Welcome to the loony bin Joe! Looking forward to your builds.


----------



## Airframes (Dec 20, 2014)

Welcome from England. Please deposit your stash of bacon with Jan at reception .... you'll find him under the reception desk. And by the way, he only understands Swettish. English, and other languages, make little sense to him.


----------



## Wurger (Dec 20, 2014)

Leaving Jan and Bacon tête-à-tête is something like allowing a fox to move into a chickenhouse.


----------



## Lucky13 (Dec 20, 2014)

Airframes said:


> Welcome from England. Please deposit your stash of bacon with Jan at reception .... you'll find him under the reception desk. And by the way, he only understands Swettish.
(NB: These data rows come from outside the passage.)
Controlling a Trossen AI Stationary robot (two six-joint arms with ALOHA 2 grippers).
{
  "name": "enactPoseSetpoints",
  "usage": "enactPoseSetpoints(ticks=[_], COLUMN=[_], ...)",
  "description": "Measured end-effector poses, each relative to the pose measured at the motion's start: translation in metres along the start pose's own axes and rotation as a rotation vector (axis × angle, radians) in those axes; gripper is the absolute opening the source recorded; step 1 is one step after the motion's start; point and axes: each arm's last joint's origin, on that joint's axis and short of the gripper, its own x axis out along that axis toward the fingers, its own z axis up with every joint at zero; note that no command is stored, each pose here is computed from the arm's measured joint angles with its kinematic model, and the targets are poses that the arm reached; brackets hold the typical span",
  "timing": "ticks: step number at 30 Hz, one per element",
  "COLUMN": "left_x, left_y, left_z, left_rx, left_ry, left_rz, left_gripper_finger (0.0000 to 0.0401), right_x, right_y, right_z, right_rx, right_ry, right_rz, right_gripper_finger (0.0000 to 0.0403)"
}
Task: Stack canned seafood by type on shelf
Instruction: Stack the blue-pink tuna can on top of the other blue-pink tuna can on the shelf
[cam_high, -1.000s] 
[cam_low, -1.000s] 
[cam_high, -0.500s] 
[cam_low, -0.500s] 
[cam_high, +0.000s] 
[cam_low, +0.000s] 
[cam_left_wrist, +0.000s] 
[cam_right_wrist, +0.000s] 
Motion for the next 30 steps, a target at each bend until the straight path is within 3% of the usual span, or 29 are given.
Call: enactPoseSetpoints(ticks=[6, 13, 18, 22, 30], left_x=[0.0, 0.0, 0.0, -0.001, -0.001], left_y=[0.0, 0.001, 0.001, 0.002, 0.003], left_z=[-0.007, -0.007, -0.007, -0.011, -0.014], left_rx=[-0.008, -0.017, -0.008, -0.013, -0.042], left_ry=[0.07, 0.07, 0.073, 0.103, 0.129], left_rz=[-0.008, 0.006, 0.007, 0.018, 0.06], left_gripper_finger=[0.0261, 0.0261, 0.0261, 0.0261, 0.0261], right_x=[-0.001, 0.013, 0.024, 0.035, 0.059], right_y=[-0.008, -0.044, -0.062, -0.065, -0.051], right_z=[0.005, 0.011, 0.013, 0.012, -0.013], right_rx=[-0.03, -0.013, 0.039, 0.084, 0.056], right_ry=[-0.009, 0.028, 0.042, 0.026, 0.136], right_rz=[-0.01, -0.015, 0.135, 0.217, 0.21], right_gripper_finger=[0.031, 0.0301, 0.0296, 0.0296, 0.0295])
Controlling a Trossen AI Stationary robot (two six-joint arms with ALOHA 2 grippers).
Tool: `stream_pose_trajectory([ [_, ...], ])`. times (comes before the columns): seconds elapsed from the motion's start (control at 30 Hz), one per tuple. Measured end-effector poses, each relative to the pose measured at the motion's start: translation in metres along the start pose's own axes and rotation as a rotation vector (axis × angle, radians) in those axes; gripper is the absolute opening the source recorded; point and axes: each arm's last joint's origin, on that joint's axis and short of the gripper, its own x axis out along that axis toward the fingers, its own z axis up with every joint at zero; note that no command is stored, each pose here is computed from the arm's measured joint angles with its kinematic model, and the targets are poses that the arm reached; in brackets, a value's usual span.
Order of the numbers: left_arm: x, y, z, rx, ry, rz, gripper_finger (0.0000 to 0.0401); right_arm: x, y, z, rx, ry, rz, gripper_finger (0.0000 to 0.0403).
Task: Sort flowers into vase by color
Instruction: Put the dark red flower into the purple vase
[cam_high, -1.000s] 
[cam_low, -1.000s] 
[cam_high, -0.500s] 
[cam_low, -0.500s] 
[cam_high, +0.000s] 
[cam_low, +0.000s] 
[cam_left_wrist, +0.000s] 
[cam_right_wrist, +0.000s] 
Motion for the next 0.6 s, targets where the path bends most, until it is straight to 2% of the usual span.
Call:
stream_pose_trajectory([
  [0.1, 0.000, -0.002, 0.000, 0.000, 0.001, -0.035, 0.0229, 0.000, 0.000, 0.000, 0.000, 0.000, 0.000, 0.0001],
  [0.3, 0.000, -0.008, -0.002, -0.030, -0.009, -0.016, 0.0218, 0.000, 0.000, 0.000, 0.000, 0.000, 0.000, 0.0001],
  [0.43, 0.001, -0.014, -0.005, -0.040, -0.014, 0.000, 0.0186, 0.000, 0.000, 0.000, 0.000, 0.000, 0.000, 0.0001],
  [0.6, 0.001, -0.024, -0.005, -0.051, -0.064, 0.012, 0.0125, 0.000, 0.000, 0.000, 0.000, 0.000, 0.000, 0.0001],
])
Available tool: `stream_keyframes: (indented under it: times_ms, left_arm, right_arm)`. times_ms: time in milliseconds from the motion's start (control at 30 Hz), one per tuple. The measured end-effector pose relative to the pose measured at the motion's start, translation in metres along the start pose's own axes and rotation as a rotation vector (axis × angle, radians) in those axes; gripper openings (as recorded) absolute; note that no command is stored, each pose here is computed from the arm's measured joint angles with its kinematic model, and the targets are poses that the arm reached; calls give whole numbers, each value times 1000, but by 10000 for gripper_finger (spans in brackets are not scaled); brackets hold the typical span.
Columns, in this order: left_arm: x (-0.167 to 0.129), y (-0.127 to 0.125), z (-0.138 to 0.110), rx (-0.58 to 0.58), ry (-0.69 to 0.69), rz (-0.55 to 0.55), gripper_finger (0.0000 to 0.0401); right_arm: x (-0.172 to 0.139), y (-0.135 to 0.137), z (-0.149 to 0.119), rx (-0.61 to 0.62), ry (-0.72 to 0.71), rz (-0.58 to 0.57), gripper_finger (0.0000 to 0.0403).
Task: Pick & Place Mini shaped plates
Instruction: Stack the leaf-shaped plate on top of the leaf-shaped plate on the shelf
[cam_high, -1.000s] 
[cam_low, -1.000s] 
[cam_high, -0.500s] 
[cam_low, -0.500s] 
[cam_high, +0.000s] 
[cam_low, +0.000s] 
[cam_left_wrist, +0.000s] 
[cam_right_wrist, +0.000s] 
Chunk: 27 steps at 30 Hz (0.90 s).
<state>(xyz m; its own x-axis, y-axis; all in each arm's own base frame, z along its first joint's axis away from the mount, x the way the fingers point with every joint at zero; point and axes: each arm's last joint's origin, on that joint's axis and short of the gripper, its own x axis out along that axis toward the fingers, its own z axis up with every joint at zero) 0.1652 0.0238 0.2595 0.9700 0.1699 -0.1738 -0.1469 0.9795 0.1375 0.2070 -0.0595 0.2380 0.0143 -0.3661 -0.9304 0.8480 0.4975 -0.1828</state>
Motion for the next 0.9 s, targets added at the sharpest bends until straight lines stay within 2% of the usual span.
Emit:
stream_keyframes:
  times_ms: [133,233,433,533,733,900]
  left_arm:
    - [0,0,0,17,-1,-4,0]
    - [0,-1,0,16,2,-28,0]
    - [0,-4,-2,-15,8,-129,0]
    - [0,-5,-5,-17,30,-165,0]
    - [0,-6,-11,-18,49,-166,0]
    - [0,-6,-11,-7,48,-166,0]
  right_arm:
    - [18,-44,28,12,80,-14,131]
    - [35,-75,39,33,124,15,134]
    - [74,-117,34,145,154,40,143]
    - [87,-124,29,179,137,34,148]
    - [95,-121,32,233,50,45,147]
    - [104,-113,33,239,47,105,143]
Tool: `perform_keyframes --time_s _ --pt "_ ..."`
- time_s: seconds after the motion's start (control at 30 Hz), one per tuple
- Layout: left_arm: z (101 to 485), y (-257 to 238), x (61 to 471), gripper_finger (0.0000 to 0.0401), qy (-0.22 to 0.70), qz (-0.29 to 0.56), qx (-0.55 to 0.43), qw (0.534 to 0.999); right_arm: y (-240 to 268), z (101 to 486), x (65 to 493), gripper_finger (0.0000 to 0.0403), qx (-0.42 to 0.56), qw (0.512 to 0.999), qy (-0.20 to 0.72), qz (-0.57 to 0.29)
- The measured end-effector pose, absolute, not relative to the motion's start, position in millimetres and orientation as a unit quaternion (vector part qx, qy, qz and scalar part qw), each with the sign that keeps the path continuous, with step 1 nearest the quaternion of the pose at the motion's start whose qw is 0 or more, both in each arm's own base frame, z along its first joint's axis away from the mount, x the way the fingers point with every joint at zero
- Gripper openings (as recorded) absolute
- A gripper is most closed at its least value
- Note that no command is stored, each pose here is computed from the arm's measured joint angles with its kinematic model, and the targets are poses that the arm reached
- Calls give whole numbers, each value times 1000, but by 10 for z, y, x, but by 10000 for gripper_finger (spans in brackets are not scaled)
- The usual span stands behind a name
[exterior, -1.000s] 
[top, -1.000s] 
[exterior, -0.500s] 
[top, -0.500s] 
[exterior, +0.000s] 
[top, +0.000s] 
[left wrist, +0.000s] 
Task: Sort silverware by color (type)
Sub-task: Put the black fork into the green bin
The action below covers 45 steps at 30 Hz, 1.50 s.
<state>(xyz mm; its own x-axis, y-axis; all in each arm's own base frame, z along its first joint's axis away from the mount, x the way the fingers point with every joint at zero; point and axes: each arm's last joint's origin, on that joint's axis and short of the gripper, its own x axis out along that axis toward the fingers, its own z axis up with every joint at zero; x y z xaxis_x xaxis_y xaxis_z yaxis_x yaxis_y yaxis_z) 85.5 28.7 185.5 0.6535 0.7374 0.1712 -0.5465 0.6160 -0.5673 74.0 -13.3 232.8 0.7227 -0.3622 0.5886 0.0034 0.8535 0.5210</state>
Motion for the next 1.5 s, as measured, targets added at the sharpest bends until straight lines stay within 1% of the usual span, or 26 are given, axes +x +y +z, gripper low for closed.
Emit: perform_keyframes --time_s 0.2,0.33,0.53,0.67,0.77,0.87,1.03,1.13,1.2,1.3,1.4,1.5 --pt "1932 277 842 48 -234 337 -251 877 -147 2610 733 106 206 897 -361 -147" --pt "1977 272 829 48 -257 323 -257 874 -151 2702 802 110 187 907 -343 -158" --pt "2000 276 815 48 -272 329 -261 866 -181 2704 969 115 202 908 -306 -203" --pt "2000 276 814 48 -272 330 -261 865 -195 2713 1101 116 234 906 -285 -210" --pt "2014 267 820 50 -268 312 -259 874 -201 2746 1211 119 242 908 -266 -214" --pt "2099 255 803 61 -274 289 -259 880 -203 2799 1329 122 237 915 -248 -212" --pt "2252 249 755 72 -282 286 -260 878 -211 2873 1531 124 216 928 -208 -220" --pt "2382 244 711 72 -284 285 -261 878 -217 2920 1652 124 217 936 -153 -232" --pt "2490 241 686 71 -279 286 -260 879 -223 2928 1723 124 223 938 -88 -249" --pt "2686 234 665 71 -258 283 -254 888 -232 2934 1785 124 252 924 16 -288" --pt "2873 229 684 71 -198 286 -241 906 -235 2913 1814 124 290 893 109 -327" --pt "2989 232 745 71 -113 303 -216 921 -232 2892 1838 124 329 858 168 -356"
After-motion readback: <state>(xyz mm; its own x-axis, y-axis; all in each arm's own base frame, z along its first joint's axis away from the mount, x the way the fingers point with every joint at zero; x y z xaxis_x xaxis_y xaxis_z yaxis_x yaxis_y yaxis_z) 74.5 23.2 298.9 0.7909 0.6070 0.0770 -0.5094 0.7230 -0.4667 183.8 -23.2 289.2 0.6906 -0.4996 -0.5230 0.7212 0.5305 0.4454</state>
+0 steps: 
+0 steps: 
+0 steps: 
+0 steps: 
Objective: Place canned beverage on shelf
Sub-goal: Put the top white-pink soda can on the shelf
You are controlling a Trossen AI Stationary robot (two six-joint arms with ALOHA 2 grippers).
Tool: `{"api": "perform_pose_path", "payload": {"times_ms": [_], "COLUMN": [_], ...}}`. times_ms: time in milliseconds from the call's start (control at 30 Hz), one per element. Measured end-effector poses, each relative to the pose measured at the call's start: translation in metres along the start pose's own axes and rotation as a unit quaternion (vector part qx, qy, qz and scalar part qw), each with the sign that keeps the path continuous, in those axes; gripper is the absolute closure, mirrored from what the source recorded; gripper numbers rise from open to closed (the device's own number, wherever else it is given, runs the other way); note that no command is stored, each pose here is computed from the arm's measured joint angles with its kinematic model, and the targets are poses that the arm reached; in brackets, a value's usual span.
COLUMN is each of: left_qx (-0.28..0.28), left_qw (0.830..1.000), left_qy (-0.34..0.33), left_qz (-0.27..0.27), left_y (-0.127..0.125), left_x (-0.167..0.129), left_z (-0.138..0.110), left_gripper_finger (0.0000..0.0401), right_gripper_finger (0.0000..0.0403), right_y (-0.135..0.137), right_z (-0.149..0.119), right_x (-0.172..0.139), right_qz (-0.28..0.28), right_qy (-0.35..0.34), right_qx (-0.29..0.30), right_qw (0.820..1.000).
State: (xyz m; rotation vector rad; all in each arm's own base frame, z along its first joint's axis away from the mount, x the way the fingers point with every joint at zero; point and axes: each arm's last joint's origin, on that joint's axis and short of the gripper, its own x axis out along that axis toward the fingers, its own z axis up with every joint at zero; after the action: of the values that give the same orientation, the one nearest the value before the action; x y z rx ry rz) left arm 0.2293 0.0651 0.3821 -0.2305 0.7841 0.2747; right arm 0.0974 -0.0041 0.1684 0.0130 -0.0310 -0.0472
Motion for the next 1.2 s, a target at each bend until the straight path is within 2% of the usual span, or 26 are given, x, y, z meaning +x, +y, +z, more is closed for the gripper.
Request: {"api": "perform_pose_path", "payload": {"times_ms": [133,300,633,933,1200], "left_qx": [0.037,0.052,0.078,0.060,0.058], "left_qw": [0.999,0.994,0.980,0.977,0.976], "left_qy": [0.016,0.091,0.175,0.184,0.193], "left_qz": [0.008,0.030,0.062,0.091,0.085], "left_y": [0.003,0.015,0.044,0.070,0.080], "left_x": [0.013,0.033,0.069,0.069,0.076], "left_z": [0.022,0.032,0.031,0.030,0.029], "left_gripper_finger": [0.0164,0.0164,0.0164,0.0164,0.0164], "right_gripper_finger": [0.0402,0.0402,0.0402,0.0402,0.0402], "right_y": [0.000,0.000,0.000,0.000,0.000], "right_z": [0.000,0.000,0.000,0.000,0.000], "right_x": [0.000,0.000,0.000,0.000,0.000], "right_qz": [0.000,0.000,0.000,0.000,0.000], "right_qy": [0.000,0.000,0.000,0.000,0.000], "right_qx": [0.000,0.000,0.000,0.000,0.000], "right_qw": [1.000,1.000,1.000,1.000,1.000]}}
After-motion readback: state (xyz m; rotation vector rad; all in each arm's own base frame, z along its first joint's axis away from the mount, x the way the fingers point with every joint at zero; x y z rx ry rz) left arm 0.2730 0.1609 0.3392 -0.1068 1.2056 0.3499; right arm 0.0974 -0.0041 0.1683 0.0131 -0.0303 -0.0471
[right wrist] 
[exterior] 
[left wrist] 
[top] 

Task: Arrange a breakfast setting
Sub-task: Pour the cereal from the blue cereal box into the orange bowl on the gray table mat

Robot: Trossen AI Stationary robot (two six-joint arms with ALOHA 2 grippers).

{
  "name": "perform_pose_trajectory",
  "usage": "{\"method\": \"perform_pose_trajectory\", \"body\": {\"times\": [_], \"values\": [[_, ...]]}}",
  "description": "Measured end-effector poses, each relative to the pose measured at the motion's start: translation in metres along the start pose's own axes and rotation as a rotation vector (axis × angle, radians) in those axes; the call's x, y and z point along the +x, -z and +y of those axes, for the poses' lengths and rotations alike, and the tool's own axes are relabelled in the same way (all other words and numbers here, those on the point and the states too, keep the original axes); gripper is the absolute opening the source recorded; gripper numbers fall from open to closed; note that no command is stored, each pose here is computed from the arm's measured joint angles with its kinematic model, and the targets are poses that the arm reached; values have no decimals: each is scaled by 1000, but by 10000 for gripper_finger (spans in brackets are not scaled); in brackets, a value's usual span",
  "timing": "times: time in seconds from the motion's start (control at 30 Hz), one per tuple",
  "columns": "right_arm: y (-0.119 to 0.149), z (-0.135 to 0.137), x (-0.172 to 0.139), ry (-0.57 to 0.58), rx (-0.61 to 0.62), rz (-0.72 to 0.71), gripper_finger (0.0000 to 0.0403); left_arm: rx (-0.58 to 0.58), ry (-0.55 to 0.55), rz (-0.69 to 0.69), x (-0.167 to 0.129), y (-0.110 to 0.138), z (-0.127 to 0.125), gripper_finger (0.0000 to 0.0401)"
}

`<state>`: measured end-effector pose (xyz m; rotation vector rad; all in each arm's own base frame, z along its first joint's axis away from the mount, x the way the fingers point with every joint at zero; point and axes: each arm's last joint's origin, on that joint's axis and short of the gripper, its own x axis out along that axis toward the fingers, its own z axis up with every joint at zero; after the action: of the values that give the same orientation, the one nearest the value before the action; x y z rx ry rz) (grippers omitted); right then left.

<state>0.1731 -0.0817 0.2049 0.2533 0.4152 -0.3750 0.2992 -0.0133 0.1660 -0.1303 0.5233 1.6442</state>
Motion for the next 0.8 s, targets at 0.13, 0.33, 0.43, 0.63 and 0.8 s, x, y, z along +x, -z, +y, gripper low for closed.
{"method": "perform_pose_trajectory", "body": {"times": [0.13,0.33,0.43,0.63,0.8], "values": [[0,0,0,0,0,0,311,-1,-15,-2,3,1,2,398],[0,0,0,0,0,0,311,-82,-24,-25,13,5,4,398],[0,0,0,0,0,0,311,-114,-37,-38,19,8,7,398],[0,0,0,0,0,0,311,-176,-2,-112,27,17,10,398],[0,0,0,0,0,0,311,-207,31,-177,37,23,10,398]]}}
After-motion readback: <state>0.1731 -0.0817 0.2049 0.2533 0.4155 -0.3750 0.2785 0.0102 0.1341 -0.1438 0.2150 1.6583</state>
English, and other languages, make little sense to him.



Don't you mean, makes sense to me, but....next to no sense to you ladi....gentlemen?


----------



## Airframes (Dec 20, 2014)

Aye, something like that !


----------



## DerAdlerIstGelandet (Dec 20, 2014)

Welcome aboard.

Hmmm though, modeling site? Not sure if I like the perception that this is first a modeling site, and 2nd a historical research site. Hmmm...


----------



## Gnomey (Dec 20, 2014)

Welcome.


----------



## herman1rg (Dec 20, 2014)

Welcome and Bacon

I'm sure you'll find us friendly (just don't mention some things to some members)


----------



## Airframes (Dec 20, 2014)

DerAdlerIstGelandet said:


> Welcome aboard.
> 
> Hmmm though, modeling site? Not sure if I like the perception that this is first a modeling site, and 2nd a historical research site. Hmmm...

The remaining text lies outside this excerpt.